Anak-anak dengan dunianya masing-masing di Liukang Loe +fotojelajahsuwanto+ |
Seorang Bapak warga Pulau Liukang Loe yang ramah menyapa kami. Darinya, kami mendapat informasi, Pulau ini telah dihuni oleh sekitar 1000 jiwa. Pelayanan publik yang tersedia adalah Puskemas dan Sekolah Dasar. Sekolah Menengah Pertama akan segera dibangun, dan untuk Sekolah Menengah Atas, sementara ini tentu saja harus menyeberang ke Bira. Pasokan listrik di Pulau Liukang Loe hanya sampai jam 11 malam. Setelah itu, warga harus berikhtiar sendiri untuk penerangan di malam hari.
Setelah memesan makanan di warung yang nampaknya hanya satu-satunya di pantai itu, ayah menarik bunda melarikan diri. Kami cepat-cepat mengejar sunset di dermaga kayu. Terima kasih ya Pak Bahri mau menjaga anak-anak sebentaar saja :D
Matahari hampir tenggelam di ufuk barat. Beruntung, kami masih bisa menyaksikannya menuju pangkuan bumi. Kuning, putih, jingga, di langit biru lembayung, itulah senja dari dermaga Liukang Loe. Romantis.
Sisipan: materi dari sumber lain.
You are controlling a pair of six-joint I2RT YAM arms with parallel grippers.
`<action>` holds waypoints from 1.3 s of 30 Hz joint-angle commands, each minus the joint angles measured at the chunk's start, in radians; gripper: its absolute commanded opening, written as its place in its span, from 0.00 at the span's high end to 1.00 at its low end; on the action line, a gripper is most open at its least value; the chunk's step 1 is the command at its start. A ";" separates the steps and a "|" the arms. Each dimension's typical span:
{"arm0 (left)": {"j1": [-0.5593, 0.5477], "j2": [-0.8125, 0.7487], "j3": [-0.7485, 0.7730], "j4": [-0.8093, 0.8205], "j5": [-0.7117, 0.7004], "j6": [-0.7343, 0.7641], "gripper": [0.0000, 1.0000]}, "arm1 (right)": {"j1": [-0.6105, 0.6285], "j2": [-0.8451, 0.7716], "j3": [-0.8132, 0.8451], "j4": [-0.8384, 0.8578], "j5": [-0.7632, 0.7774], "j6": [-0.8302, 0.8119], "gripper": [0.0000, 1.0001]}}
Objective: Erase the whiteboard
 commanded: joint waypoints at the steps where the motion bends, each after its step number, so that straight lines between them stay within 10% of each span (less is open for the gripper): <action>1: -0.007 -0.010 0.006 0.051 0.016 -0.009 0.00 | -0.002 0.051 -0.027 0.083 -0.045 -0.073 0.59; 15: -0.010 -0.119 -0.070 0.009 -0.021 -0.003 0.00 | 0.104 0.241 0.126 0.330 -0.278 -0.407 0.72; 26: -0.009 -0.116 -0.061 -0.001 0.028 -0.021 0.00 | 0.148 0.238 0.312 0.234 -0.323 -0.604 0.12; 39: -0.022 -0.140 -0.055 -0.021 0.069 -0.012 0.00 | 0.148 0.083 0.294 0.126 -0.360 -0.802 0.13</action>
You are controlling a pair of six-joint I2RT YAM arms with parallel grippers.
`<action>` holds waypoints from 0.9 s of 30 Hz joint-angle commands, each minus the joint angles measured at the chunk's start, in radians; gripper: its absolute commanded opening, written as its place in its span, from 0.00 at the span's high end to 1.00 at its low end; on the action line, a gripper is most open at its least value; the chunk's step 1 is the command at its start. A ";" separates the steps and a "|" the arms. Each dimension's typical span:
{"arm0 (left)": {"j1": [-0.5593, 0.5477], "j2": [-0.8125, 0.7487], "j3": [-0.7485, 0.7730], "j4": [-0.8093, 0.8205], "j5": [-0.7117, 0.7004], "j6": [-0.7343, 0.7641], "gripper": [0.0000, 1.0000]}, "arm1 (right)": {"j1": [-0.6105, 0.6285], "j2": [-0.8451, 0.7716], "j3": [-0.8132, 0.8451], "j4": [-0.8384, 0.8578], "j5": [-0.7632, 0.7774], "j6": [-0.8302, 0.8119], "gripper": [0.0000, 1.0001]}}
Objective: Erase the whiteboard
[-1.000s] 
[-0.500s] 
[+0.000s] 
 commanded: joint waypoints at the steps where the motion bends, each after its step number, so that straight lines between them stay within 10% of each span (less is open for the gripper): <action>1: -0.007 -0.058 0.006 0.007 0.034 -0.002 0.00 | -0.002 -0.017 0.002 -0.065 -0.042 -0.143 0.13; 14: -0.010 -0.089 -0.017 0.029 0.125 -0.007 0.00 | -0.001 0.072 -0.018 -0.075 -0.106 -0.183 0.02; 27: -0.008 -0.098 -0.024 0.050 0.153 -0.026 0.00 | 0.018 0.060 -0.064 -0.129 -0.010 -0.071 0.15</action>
Secepat tengelamnya matahari, cepat terdengar juga suara teriakan anak-anak di kuping ayah bunda. Benar saja, dari atas dermaga kami melihat dua anak ajaib itu berteriak-teriak di boat. Rupanya mereka diantar Pak Bahri menjemput kami.
Mungkin kepala pak bahri dipenuhi kata-kata: “beeuh gak sopan nih bapak ibu, saya disuruh jaga anak, mereka malah berduaan”
Tidak, ternyata Pak Bahri hanya ingin memberitahu bahwa makanan pesanan kami sudah siap. Kami harus segera makan dan kembali ke Bira, karena air laut mulai pasang.
Pemilik warung makan, menawarkan kami kamar untuk meginap. Ia memiliki dua kamar tidur menghadap pantai. Satu kamar sudah diisi oleh bapak dan 2 putrinya, bule perancis yang memberi adek dua kepiting kecil. Sayang sekali, informasi pulau ini baru kami ketahui. Rasanya ingin bermalam di Pulau ini, karena sepinya, serasa kita memiliki pulau sendiri... Next time, We’ll be back.
Malam mulai turun, baru sekitar Pkl.18.30 WITA sebenarnya, tapi Pak Bahri mengingatkan kembali, air laut mulai pasang. Sudah waktunya kami kembali ke Bira. Apa boleh buat, sejujurnya, kami masih betah di Pulau itu.